Modernization, Romanticism and Literary Market: The Mixed Origins of Flexible Spirituality and Modern Literary Sphere
Abstract
Are the flexibility and commodification of the spiritual characteristic aspects of contemporary culture? Focusing on the cases of Germany, England and France, this article analyzes how literary Romanticism in its roots is entangled with flexible spirituality. Both Romanticism and flexible spirituality are as well intertwined with the formation of the modern literary field. The sustained economic and demographic growth in Europe since the s. XV, as well as the literacy promoted by Protestantism, build a modern public reader, which is related —during the s. XVIII— to the revolution and diversification of reading. The growth of the number of readers promotes the diffusion of incipient modern trends (science, Enlightenment, press). Partially opposing these trends and extending the diversification of print, the Romantic trend emerges.

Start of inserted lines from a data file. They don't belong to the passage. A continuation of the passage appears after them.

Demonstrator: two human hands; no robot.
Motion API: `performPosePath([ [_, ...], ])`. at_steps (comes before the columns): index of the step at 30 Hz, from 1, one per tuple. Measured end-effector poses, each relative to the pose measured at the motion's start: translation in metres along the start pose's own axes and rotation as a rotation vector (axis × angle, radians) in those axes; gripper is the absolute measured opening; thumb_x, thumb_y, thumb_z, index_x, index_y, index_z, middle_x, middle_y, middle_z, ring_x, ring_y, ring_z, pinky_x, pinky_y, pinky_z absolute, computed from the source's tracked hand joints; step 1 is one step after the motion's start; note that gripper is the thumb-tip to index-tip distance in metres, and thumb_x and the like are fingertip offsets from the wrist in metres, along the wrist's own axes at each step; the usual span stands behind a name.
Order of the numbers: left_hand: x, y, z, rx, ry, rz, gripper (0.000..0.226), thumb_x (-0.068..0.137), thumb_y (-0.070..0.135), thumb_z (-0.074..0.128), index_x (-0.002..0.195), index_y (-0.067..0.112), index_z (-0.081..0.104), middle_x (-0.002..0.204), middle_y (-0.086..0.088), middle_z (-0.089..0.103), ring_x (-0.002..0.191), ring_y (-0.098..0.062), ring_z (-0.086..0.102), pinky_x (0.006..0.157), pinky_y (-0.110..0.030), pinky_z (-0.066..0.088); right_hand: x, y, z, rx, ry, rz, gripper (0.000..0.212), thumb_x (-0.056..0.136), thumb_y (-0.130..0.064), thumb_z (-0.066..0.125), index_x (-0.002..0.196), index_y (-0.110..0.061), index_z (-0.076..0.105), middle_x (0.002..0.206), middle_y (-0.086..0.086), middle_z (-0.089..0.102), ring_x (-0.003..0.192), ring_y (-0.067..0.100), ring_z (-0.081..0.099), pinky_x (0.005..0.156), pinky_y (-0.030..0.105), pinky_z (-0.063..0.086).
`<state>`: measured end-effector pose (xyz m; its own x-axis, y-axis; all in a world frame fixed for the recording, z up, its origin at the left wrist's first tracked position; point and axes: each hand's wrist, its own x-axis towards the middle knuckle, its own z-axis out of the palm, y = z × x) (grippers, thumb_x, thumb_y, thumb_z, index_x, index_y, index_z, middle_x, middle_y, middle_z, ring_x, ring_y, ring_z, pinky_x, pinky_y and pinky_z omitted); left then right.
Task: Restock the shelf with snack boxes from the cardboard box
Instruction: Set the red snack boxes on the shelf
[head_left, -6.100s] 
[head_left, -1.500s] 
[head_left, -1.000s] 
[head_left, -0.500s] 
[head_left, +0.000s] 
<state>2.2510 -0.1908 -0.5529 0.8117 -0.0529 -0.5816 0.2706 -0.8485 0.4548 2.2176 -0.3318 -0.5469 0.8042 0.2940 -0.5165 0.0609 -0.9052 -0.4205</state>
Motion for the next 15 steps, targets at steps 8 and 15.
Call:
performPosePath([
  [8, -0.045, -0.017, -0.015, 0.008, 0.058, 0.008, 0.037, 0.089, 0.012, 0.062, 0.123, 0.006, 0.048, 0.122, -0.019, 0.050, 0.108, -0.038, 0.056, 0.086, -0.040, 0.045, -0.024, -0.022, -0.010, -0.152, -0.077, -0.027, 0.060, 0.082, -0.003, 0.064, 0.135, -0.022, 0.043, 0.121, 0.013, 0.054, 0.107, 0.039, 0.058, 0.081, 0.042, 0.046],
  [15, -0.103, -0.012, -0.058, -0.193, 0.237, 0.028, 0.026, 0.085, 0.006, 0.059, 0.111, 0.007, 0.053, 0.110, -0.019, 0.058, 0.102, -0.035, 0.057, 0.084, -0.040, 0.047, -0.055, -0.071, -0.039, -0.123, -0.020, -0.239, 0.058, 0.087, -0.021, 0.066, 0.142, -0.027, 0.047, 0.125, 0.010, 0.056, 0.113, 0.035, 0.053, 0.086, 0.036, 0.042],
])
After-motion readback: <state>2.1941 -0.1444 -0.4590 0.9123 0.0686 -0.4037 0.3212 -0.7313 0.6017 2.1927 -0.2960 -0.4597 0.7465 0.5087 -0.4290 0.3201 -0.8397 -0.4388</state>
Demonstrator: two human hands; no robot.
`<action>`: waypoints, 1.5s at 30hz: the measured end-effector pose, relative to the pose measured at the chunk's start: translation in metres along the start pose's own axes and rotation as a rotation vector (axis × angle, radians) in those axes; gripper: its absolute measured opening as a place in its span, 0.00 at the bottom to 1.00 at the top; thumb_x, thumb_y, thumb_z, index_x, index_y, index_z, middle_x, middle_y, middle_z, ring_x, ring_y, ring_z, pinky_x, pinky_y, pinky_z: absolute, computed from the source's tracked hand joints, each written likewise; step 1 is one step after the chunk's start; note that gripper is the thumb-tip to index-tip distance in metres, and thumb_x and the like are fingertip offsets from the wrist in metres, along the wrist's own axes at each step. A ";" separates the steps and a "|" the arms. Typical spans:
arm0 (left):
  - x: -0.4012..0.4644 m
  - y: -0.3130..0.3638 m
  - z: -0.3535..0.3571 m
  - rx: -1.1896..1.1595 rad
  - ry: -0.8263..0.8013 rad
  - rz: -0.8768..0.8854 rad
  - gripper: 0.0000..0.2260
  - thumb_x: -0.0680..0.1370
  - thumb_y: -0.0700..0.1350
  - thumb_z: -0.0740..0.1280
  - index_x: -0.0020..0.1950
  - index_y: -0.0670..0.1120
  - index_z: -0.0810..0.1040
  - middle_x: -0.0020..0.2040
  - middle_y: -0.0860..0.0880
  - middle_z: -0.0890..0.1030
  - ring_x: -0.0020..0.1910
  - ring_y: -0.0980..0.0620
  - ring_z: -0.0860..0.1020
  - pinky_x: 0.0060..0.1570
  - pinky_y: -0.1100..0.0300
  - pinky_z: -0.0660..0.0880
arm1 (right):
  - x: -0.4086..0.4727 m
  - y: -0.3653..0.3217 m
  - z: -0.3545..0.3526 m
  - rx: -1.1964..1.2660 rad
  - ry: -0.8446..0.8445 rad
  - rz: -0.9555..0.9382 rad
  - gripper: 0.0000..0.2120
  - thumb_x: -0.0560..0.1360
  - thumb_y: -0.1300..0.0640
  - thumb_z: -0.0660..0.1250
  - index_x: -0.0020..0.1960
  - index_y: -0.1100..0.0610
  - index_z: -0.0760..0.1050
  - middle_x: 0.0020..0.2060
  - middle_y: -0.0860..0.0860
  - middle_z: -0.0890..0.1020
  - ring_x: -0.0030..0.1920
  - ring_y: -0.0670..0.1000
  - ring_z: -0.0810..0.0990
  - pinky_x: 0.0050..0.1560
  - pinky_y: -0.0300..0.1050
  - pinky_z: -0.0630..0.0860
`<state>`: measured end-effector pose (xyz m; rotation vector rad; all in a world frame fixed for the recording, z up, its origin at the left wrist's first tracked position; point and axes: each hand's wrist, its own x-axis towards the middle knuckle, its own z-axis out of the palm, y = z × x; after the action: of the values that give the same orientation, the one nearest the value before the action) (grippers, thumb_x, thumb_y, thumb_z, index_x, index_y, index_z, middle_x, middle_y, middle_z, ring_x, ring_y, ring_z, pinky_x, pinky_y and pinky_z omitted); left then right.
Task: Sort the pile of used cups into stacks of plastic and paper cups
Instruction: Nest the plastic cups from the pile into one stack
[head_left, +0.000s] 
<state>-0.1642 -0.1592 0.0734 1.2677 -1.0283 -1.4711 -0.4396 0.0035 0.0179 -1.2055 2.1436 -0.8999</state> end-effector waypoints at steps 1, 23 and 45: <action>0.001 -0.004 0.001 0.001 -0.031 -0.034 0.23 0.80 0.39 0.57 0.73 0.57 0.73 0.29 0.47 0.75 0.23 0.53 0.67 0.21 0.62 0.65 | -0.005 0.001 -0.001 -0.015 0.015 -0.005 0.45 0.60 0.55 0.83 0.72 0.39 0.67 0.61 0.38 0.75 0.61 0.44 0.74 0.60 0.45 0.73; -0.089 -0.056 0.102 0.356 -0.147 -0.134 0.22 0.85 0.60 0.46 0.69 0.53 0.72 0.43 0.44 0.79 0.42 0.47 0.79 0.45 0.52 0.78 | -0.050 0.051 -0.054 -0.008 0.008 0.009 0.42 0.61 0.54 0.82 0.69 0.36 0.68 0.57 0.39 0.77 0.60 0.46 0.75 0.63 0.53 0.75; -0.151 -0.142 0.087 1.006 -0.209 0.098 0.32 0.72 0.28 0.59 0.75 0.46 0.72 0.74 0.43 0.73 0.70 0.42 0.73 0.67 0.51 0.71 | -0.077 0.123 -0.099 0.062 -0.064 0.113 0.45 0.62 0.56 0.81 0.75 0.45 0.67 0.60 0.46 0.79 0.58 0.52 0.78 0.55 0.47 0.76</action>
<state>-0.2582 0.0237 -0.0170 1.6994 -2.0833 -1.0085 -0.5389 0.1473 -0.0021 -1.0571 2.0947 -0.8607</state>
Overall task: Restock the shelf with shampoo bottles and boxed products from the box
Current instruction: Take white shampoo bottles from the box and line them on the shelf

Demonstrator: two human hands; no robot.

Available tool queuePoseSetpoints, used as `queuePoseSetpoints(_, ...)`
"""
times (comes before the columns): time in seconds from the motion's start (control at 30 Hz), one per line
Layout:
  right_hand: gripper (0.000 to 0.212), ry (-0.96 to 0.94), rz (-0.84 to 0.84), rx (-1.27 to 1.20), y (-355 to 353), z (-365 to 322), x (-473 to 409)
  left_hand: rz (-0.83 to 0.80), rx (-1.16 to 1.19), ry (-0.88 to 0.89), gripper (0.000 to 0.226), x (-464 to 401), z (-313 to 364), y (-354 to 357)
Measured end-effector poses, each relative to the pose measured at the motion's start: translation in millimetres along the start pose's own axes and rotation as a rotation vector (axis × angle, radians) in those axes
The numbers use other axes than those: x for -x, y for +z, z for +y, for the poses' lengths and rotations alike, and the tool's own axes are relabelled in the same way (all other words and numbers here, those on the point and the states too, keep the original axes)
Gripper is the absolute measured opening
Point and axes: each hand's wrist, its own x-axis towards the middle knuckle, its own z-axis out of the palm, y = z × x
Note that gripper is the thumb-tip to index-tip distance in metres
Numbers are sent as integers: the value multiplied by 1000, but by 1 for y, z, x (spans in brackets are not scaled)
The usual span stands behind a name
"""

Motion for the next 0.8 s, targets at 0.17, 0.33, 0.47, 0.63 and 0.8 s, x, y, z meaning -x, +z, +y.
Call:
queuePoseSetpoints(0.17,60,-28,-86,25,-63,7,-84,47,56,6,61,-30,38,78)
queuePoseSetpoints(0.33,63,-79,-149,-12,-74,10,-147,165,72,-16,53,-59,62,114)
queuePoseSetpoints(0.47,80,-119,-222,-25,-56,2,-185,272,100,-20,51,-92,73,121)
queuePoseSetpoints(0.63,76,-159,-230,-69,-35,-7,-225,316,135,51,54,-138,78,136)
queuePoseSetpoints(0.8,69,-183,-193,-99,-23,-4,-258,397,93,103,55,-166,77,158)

Its authors make spirituality more flexible beyond the religious conventions of the time. In doing so, they contribute to the formation of the literary field by the following processes (1) characterizing disenchantment and other forms of modern malaise; (2) multiplying the imaginary-transcendent language; (3) providing metaphysical connotations to artistic genius; (4) promoting the autonomy and expressive freedom of art. The evidence indicates so far that the market was a basic historical condition for flexible spirituality. The article suggests that this flexibility is shown as an adaptation of spirituality to the empirical circumstances of modernity, which entails new needs for meaning and a greater capacity to diverge from traditional religious accounts.